To Prolong Their Life
Cut flowers should be plunked immediately into water until they can be arranged. Then consider these tips, though not scientific, from several flower arrangers.
The Two Main Causes for Cut Flowers Wilting
Air bubbles in the stem’s transport tubules, and fungi and bacteria in the water. Change the water every few days and recut the stems under water. Remove leaves which will be under water helps prevent mushy, smelly decay. A few drops of chloral may retard fungus. Floralite (a product available from many florists) has some of these and plant hormones that also may help.
A bit of sugar added to the water supposedly helps the buds open and may provide an energy source for the flowers. Keep flowers away from heat sources (like on top of the TV), out of direct sunlight and also prevent them from freezing. Most last longer in a cool place. Some flowers are programmed genetically to last longer than others. Among the longest lasting ones are miniature carnations and chrysanthemums.
Much has been written about these because they wilt so quickly and the buds fail to open. For best results with roses, plunge them into water as soon as possible. To arrange them, make a new cut in the stem at an angle, ideally under water to prevent air getting into the fresh cut. Use lukewarm water immediately after making the fresh cut. When the roses stiffen up, change to cool water. Floralite is recommended. With luck they’ll last a week. Recut the stems every day. If they wilt prematurely, recut the stems and put immediately into hot tap water until the head stands erect. Repeat after 30 minutes if needed. Then change back to cool water. The fresher the roses, the longer they should last.

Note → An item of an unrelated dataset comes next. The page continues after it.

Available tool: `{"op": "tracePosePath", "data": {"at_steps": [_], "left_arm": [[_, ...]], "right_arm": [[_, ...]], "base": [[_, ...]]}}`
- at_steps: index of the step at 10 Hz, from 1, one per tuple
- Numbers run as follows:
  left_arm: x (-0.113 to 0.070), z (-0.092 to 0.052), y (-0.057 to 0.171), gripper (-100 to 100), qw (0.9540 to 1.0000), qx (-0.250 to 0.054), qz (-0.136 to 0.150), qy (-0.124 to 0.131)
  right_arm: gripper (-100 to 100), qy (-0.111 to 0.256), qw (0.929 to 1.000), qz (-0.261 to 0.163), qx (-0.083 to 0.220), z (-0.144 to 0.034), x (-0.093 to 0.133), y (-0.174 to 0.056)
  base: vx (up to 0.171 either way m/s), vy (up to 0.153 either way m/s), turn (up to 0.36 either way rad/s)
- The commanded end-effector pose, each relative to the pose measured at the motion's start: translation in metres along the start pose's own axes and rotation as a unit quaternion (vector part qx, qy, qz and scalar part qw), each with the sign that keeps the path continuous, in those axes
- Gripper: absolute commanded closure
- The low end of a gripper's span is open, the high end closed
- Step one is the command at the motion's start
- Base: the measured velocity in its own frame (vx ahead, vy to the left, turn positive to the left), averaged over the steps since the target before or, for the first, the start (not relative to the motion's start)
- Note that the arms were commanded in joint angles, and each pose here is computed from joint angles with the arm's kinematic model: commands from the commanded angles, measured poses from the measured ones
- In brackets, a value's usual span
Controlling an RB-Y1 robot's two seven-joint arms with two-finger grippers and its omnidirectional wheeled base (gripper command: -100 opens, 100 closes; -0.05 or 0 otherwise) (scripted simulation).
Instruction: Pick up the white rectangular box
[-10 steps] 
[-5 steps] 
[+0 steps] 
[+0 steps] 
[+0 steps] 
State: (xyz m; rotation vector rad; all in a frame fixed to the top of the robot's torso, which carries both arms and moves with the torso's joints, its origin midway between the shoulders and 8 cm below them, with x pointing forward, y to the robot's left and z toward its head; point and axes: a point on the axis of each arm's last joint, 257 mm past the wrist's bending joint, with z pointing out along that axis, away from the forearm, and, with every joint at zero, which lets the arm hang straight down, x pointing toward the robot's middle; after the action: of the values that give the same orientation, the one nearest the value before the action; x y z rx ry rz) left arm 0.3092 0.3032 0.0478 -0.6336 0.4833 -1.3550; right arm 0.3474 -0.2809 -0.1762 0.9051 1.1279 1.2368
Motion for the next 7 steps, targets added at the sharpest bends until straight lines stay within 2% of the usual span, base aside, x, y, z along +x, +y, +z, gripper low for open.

Since different flowers last different lengths of time, pull the ones that die sooner out of the remaining blossoms. If necessary add a bit of fresh picked garden greenery to fill the bare spot. Nip the topmost buds from snapdragons and delphinium if the tips wilt and fall over, but most of their other buds will open.
They will last usually until each bud opens, so carefully cut off the dead flowers and leaves that turn brown as the remaining buds swell and open.
Tulips, Daffodils, Iris and Freesia
Immediately recut the stems and put into cold tap water. Change the water once a day . Most spring flowers usually last a few days at best but the cooler they are kept, the longer they will last, ideally with temperatures under 70°. Put in a cool spot at night or even in the refrigerator. Tulips are interesting because they are one of the few flowers that will continue to move towards light, almost like continuing to grow even after being cut.